Logquacious (lq) is a fast and simple log viewer written by Square.

It currently only supports talking to ElasticSearch, however the storage/indexing backend is pluggable. If you are interested in contributing more backends, open a pull request!

Overview

There are more screenshots to see other parts of the UI.

Features

  • Fields, filters and data sources are customisable, see config.example.ts.
  • Interactive histogram.
  • Time picker.
  • URLs can be shared.
  • Expandable log entries:
    • Multiple levels of JSON objects can be expanded.
    • Click on a value to add as a filter.
    • Can copy the whole JSON payload, or a single value by pressing the copy icon.
  • Customise log direction.
  • Customise light and dark theme.

Planned Features

  • Real time tailing.
  • Show log context around an entry.

Local demo

The local demo runs a basic web server which serves Logquacious. It also runs an instance of ElasticSearch with a script to generate demo log entries.

You'll need docker and docker-compose installed, then run:

cd demo
docker-compose up

Wait a while, then visit http://localhost:2015/ in your browser.

You should be presented with the Logquacious UI and a few logs that are continuously generated in the background.

Installation

Docker

Coming soon: image to live on Docker Hub.

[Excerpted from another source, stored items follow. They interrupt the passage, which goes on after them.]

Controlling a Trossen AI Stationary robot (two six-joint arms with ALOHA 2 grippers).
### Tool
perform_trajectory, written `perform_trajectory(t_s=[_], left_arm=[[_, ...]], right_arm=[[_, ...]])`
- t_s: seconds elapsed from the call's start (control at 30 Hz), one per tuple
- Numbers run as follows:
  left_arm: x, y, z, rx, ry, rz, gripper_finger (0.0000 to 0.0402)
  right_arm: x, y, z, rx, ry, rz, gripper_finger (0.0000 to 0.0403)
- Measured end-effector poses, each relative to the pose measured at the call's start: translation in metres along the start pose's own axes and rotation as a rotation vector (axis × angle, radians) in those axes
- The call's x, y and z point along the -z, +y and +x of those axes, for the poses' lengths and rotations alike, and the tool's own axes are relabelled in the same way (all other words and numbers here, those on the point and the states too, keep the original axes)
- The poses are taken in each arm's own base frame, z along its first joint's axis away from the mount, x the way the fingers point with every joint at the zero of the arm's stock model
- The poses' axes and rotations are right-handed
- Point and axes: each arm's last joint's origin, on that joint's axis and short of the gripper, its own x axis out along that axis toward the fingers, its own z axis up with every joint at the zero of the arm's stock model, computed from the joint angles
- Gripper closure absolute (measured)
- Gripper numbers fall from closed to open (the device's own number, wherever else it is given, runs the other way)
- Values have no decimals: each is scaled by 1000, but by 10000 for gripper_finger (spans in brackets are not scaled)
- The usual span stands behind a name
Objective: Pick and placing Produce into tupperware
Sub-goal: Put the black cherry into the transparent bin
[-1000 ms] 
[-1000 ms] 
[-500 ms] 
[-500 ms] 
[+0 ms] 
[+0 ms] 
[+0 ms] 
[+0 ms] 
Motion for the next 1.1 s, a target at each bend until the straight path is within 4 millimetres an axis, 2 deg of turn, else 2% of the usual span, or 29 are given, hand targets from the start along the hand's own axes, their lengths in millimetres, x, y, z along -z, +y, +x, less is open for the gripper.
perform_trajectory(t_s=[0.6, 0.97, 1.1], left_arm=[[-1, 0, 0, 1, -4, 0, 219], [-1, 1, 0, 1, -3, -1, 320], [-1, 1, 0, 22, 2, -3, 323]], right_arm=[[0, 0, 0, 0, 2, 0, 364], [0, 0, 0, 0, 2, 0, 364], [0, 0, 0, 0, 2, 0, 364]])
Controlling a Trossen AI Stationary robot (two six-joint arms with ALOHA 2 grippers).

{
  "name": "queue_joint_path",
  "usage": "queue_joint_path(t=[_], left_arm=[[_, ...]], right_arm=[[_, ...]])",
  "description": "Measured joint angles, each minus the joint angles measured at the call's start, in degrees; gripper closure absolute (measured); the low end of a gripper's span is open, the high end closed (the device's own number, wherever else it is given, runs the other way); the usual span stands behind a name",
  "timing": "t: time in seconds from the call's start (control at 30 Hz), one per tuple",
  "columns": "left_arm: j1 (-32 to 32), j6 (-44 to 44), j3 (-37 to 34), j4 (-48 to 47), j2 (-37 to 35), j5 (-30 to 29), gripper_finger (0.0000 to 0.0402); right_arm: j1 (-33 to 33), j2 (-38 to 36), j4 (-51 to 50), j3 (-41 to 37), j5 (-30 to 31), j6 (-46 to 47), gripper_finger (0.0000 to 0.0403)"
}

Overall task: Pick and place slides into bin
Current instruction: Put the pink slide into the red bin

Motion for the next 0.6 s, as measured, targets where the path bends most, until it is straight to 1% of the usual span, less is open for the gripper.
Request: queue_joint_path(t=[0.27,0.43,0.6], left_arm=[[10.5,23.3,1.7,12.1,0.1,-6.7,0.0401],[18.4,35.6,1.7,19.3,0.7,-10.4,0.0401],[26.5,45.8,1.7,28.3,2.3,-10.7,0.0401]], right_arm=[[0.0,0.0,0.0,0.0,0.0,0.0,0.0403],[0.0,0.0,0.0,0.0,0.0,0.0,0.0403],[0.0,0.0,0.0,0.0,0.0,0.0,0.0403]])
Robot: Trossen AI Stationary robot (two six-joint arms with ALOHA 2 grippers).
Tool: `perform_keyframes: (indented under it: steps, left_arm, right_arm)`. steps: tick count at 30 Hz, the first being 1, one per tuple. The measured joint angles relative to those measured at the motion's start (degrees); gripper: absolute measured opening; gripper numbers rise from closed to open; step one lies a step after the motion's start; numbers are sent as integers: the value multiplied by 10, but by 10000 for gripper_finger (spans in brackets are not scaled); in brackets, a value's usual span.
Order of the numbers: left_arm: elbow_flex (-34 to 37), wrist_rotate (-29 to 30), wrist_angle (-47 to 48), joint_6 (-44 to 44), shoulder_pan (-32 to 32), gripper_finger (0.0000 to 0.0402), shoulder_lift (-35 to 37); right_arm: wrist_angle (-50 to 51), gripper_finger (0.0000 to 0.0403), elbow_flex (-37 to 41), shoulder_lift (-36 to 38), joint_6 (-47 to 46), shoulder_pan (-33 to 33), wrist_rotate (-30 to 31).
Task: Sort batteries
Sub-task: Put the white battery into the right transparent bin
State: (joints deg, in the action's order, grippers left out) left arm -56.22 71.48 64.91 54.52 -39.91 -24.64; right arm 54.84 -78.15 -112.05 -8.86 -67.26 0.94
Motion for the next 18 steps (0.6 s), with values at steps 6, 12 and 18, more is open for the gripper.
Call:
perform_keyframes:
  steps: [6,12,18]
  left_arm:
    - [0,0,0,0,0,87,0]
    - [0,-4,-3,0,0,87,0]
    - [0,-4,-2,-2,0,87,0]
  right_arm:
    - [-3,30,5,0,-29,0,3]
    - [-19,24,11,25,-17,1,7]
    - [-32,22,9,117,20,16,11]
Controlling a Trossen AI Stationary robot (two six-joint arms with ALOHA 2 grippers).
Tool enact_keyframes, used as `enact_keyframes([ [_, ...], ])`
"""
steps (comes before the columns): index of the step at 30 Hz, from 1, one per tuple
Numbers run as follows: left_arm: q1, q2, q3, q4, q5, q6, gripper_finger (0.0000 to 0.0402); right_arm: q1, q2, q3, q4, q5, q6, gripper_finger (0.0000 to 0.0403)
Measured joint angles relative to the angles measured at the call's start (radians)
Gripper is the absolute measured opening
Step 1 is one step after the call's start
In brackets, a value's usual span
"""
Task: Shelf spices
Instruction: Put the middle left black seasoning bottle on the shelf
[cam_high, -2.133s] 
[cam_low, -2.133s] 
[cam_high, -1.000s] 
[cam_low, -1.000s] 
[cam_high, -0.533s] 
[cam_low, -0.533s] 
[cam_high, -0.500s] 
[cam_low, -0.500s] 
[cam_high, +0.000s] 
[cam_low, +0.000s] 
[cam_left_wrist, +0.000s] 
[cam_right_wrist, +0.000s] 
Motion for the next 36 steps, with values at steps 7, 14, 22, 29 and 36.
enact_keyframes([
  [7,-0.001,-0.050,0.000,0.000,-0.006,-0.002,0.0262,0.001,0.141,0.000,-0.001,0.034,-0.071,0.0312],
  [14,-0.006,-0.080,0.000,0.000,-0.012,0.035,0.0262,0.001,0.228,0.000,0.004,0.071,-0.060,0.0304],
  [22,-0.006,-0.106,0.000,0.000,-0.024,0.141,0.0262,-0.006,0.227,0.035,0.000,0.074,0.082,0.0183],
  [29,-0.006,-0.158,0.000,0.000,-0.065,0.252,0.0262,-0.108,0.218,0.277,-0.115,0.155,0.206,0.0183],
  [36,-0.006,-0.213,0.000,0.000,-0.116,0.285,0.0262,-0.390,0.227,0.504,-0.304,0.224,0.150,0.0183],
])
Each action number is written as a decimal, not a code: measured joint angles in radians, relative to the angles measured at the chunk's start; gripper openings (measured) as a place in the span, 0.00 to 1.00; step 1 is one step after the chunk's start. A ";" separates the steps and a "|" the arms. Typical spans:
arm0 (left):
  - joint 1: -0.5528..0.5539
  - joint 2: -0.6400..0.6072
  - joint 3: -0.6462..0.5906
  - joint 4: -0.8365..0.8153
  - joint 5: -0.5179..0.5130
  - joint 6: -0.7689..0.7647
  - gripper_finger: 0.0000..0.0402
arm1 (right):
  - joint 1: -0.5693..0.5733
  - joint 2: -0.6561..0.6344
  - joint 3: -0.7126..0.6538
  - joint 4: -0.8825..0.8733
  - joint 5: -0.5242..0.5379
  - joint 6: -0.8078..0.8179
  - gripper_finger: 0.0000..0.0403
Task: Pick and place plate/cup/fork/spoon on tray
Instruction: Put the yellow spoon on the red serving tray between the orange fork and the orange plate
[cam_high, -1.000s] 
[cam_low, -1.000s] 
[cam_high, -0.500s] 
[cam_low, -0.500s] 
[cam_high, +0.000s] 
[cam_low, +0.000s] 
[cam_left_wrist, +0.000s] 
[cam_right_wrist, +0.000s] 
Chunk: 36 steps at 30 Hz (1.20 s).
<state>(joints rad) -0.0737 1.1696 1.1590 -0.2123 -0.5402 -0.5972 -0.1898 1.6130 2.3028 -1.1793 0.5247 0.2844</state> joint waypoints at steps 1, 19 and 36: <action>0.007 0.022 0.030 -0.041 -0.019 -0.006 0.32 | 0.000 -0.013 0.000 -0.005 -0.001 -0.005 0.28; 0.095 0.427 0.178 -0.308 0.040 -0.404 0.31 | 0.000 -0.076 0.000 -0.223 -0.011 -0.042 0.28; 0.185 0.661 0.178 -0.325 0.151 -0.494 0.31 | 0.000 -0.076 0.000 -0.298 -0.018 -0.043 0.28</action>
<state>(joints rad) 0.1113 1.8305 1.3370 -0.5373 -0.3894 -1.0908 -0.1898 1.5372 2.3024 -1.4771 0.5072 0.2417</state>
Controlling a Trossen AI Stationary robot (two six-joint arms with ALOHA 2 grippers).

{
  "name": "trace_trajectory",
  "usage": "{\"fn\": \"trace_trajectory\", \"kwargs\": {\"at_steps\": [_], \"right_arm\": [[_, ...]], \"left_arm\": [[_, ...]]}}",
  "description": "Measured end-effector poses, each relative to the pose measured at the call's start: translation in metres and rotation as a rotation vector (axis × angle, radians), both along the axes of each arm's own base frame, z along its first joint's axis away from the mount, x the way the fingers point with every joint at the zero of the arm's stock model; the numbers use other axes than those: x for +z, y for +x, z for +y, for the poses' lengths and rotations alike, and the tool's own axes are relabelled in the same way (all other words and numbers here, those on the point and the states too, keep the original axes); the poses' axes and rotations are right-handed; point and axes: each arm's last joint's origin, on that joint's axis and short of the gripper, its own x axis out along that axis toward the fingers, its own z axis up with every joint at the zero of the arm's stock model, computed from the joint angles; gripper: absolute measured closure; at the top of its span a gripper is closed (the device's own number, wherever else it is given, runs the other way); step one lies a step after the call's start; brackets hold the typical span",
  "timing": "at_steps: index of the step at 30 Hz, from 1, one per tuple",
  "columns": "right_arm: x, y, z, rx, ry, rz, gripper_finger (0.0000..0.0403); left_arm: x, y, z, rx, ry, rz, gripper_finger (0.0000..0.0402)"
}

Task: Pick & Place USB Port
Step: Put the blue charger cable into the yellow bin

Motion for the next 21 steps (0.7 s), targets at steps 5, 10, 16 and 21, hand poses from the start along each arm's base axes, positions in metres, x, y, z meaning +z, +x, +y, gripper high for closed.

You will need docker installed.

Build the image:

docker build -f docker/Dockerfile -t logquacious .

You can configure the instance via command line arguments or environment variables (e.g. ES_URL):

# docker run logquacious --help
Usage: lq-startup

Flags:
  --help                       Show context-sensitive help.
  --es-proxy                   Use a reverse proxy for ElasticSearch to avoid
                               needing CORS. (ES_PROXY)
  --es-url=STRING              ElasticSearch host to send queries to, e.g.:
                               http://my-es-server:9200/ (ES_URL)
  --es-index="*"               ElasticSearch index to search in. (ES_INDEX)
  --timestamp-field="@timestamp"
                               The field containing the main timestamp entry.
                               (TIMESTAMP_FIELD)
  --level-field="level"        The field containing the log level. (LEVEL_FIELD)
  --service-field="service"    The field containing the name of the service.
                               (SERVICE_FIELD)
  --message-field="message"    The field containing the main message of the log
                               entry. (MESSAGE_FIELD)
  --ignored-fields=_id,_index,...
                               Do not display these fields in the collapsed log
                               line. (IGNORED_FIELDS)

For example:

  • ElasticSearch service is at 192.168.0.1
  • The ElasticSearch indexes start with logs-
  • The message field is text
  • You want the host to listen on port 8080 (internally it's always port 2015).
docker run -p 0.0.0.0:8080:2015 logquacious \
  --es-url="http://192.168.0.1:9200" \
  --es-index="logs-*" \
  --message-field="text"

2019/10/01 05:28:07 Variables for this docker image looks like this:
{ESProxy:true ESURL:http://192.168.0.1:9200 ESIndex:logs-* TimestampField:@timestamp LevelField:level ServiceField:service MessageField:text IgnoredFields:[_id _index] IgnoredFieldsJoined:}
2019/10/01 05:28:07 Successfully generated/lq/Caddyfile
2019/10/01 05:28:07 Successfully generated/lq/config.json
2019/10/01 05:28:07 Running caddy...
Activating privacy features... done.

Serving HTTP on port 2015
http://:2015

http://localhost:8080/ should work in this example.

From Source

  • Install Node.js
git clone https://github.com/square/logquacious
cd logquacious
npm install
npm run build
  • npm run build will generate a dist directory containing all the files needed for a web server, including an index.html file.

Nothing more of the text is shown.